AI Engine Power - 2020.2 English

Xilinx Power Estimator User Guide for Versal ACAP (UG1275)

Document ID
Release Date
2020.2 English

The AI Engine array introduced in the Xilinx® Versal™ architecture caters to solutions for high compute or complex DSP intensive applications, like 5G Wireless or Machine Learning algorithms. AI Engine is a high performance VLIW vector (SIMD) processor with integrated memory and interconnects to help communicate with other AI Engine cores that are connected together in a two dimensional array network in the device.

Power Estimation by XPE

The AI Engine sheet in XPE for Versal ACAP is available for the AI Core Series family. XPE helps you estimate the power consumption of AI Engine blocks for a particular configuration. The following figure shows the AI Engine Power interface:
Figure 1. AI Engine Power Sheet

For an early power estimation, you should provide the configuration details of the AI Engine array such as clock frequency, number of cores, kernel type, and the Vector Load average percentage for the cores. The supported kernel types are Int8, Int16, and Floating Point.

Tip: When considering the Vector Load percentage, the average loading percentage should be used. The kernel may be using 100% of the available core run-time, however overhead from pre-Fetch, memory accesses, NOPs, stream, and lock stalls should be considered. The recommended range is 30% to 70%.

Data Memory and Interconnect Load fields are auto-populated based on the number of AI Engine cores used and can be overridden based on the application requirement. There are eight memory banks in an AI Engine Tile (each bank is 4 KB in size totaling 32 KB per tile), by default, XPE uses all of them, this can be overridden if the application requires fewer bank accesses. Memory R/W rate is average Read/Write memory access for each bank.

Tip: The Memory R/W rate is an average value. XPE uses 20% by default. Recommended value range is 10% to 30%.

The AI Engine array interface allows access to rest of the Versal™ ACAP, there are interface tiles for both the Programmable Logic (PL) and Network On Chip (NoC), these interfaces tiles are represented as streams. You can override the PL/NoC streams based on your design and application. The interconnect fields are read-only and calculated based on your input. PL streams show the available streams in the first row of AIE tiles and allows you to specify the number of 64b PL streams that are utilized. It is recommended that PL streams are set at default 14 streams per 20 AIE tiles used. However, PL streams can be changed, you can see a DRC (cell turns orange) when the PL streams exceed the available streams within the total AIE array. Interconnect load is averaged to a fixed value of 12% and has minimum impact to power and can be overridden by import flow described in the next section. The maximum range for clock speed depends on the speed grade of a device with 1300 MHz for -3H grade. For more information, see the Versal ACAP AI Engine Architecture Manual (AM009).

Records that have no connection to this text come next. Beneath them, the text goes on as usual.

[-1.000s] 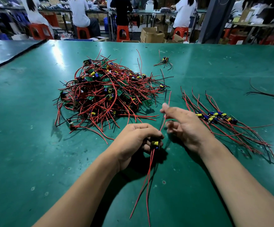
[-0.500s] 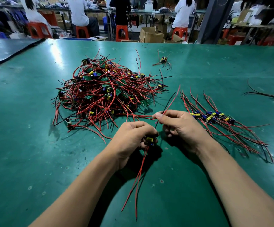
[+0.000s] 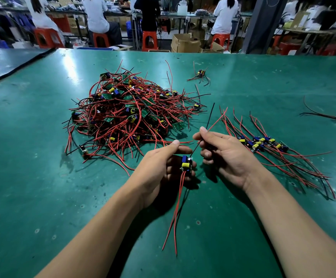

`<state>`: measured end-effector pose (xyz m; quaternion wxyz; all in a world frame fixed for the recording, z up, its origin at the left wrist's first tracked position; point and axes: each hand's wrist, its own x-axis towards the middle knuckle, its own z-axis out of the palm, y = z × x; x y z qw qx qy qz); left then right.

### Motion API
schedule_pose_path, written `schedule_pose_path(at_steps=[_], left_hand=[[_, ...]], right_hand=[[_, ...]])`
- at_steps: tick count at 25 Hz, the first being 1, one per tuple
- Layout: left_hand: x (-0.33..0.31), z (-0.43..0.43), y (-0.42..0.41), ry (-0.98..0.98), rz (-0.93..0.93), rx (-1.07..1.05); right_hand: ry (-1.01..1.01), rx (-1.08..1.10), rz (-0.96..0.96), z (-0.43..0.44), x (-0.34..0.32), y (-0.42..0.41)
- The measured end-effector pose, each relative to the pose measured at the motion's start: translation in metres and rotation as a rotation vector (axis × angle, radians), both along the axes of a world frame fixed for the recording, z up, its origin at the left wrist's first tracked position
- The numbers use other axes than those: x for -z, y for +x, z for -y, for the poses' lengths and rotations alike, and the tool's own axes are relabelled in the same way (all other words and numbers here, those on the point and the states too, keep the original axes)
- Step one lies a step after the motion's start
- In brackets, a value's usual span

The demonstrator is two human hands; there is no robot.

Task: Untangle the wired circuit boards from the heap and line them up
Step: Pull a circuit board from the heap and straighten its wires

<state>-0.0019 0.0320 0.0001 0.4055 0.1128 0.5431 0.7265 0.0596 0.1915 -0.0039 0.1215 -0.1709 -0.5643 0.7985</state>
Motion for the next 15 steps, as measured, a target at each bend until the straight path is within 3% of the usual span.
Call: schedule_pose_path(at_steps=[7,15], left_hand=[[0.0027,0.0061,-0.0060,0.077,-0.024,0.040],[0.0057,0.0088,-0.0078,0.164,-0.047,0.071]], right_hand=[[0.035,0.030,-0.019,-0.0015,0.0030,-0.0015],[-0.028,0.122,-0.167,-0.0047,-0.0012,-0.0015]])
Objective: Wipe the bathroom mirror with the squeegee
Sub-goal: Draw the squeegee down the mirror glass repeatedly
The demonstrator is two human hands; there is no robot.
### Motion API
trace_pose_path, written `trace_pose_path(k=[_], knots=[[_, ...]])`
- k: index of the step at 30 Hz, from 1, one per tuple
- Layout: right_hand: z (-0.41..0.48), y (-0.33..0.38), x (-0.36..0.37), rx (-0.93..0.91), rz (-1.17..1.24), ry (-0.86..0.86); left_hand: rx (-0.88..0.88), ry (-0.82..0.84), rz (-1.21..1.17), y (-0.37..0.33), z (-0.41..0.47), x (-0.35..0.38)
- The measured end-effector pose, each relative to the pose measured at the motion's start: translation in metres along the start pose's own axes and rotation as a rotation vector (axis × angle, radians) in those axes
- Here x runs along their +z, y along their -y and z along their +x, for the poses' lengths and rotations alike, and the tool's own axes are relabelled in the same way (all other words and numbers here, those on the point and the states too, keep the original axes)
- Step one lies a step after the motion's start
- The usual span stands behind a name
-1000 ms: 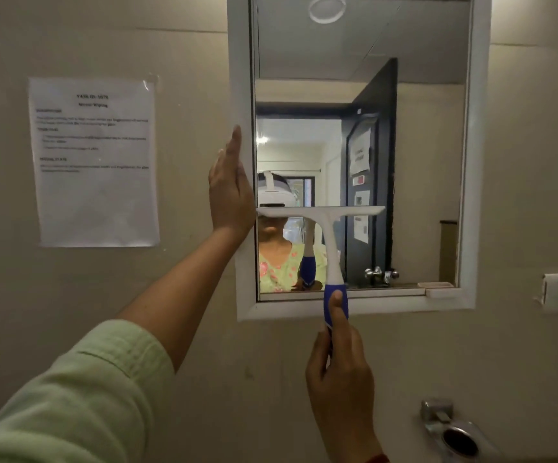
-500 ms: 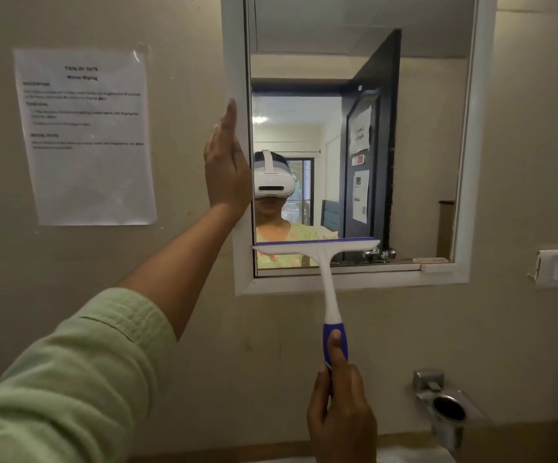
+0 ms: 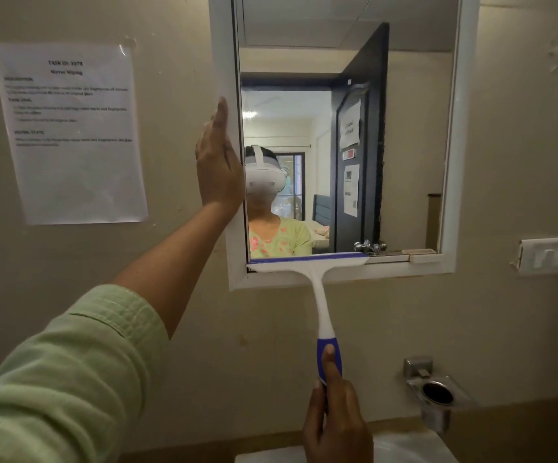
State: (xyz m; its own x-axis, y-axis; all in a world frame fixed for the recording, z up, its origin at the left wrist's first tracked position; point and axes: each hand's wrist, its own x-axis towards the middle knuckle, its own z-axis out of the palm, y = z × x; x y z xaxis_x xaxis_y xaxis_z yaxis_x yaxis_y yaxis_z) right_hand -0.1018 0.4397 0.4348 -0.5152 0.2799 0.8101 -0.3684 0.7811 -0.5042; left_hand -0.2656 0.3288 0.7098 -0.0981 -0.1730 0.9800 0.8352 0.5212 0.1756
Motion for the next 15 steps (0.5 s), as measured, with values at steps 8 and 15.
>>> trace_pose_path(k=[8, 15], knots=[[0.025, 0.011, -0.024, -0.006, 0.184, -0.141, -0.022, 0.009, 0.014, 0.0, 0.0, -0.001], [0.153, 0.031, -0.056, -0.146, 0.277, -0.262, -0.032, 0.011, 0.002, 0.001, 0.0, -0.001]])
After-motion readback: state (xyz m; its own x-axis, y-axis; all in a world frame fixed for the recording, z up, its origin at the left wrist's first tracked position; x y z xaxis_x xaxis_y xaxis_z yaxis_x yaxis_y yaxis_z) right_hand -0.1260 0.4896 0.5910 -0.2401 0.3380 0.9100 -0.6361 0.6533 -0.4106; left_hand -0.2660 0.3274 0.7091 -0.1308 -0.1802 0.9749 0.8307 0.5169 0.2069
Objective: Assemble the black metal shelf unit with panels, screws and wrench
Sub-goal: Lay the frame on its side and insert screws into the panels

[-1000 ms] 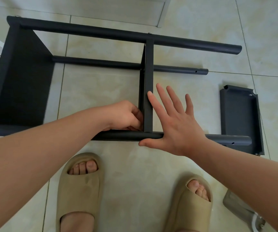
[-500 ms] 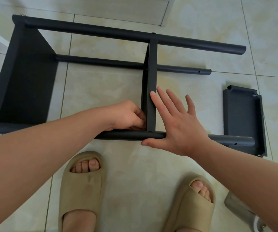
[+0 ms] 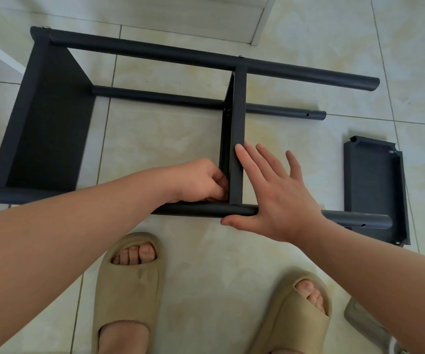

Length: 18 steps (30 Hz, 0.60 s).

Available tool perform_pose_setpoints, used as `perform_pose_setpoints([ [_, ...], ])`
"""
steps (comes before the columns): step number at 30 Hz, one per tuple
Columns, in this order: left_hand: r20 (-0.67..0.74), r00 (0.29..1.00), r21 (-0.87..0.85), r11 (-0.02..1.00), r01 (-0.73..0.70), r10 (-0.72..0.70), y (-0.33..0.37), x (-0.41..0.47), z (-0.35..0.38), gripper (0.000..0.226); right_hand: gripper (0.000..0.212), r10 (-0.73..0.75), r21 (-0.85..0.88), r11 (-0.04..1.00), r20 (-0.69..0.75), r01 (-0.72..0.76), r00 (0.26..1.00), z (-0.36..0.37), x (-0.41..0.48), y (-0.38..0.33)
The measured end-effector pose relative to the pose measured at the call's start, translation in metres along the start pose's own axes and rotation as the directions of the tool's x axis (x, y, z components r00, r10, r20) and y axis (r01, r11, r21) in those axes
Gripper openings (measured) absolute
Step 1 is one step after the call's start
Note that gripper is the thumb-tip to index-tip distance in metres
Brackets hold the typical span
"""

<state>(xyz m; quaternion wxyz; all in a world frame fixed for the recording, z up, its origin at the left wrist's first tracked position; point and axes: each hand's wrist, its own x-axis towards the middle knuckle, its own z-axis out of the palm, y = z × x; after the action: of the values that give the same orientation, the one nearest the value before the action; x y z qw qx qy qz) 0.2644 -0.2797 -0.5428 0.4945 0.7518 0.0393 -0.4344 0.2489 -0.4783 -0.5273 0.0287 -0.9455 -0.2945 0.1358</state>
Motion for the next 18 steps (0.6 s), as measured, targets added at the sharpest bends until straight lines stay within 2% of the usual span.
perform_pose_setpoints([
  [12,0.088,0.993,-0.219,0.971,0.098,-0.08,0.001,0.0,-0.003,0.019,0.121,-0.004,0.009,1.0,0.005,0.004,1.0,0.0002,-0.0005,0.0009],
  [18,0.136,0.986,-0.309,0.942,0.133,-0.095,-0.0006,0.0009,-0.0042,0.014,0.121,-0.007,0.018,1.0,-0.01,0.008,1.0,0.0003,-0.0007,0.0011],
])
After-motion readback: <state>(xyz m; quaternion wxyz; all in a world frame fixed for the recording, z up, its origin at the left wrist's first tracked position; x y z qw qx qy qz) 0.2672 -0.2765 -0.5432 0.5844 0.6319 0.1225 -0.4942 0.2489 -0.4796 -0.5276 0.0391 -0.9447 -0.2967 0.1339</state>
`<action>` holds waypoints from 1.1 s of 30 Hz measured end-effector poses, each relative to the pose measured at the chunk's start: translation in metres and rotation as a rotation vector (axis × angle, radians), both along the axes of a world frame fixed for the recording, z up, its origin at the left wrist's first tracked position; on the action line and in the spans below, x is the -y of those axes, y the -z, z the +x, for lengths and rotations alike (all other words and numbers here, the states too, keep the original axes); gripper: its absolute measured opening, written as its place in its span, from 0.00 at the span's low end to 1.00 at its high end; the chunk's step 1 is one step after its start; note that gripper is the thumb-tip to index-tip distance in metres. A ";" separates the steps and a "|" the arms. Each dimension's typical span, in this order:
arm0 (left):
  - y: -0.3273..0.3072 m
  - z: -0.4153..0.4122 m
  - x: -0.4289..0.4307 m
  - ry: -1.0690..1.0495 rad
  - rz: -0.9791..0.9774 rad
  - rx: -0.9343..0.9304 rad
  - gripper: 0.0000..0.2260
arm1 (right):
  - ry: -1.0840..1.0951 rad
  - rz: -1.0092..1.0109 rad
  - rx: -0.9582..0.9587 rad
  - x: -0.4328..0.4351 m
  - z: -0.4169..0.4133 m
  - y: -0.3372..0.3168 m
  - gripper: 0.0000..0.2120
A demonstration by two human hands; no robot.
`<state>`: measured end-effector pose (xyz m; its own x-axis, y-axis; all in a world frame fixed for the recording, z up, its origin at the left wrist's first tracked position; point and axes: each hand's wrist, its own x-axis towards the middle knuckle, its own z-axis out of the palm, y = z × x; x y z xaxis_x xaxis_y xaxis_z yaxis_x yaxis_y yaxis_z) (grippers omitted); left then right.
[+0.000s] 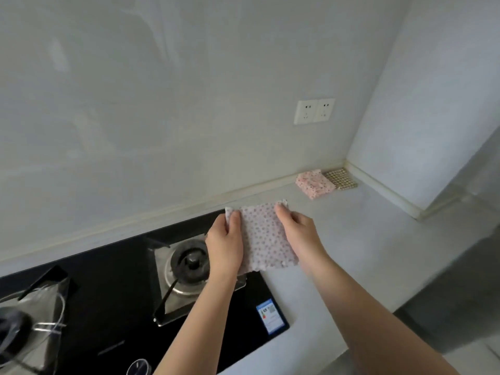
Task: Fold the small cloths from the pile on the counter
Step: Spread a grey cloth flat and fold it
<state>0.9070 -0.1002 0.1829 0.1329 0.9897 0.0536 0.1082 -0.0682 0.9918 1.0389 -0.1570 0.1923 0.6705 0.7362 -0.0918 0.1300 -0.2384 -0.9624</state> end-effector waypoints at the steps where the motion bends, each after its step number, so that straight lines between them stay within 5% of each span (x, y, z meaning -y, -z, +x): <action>1: 0.001 0.024 -0.007 0.025 -0.071 0.025 0.18 | -0.013 -0.039 -0.054 -0.003 0.026 0.002 0.28; 4: 0.004 0.088 -0.022 0.109 -0.185 0.007 0.15 | 0.034 -0.043 0.046 -0.009 0.088 0.008 0.20; 10: 0.036 0.172 -0.045 0.057 -0.084 -0.236 0.13 | 0.087 -0.087 0.331 -0.039 0.163 0.046 0.22; 20: 0.134 0.285 -0.132 -0.005 -0.361 -0.473 0.17 | -0.162 -0.373 0.306 -0.140 0.296 0.132 0.14; 25: 0.176 0.297 -0.133 0.087 0.059 -0.988 0.26 | -0.451 -0.269 0.858 -0.151 0.322 0.184 0.20; 28: 0.193 0.305 -0.128 0.282 0.111 -1.200 0.28 | -0.684 -0.250 1.016 -0.152 0.319 0.211 0.19; 33: 0.206 0.311 -0.151 0.357 0.164 -1.357 0.29 | -0.805 -0.488 1.114 -0.177 0.323 0.217 0.25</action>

Tip: There are multi level DRCs for Vector Load and Memory R/W Rate. Yellow indicates values are in the higher range of typical application and orange indicates the values are higher than typical expected applications.

Import Flow

Vitis™ software platform generates an .xpe file that can be imported to provide an accurate starting point for AI Engine power estimation. Once imported, all the configuration is generated and power can be estimated more accurately compared to the manual entry mode. The .xpe file generated by the Vitis™ software platform, when imported, averages out Vector Load and Memory R/W rate for a particular kernel type. For example, all the cores of kernel type INT8 vector load and the R/W rate is averaged and populated in a single row of XPE. The Interconnect Load is not a default of 12% in the import flow. Instead, it is computed by the tool based on the stream utilization for each AI Engine tile. For more information, see AR 75509.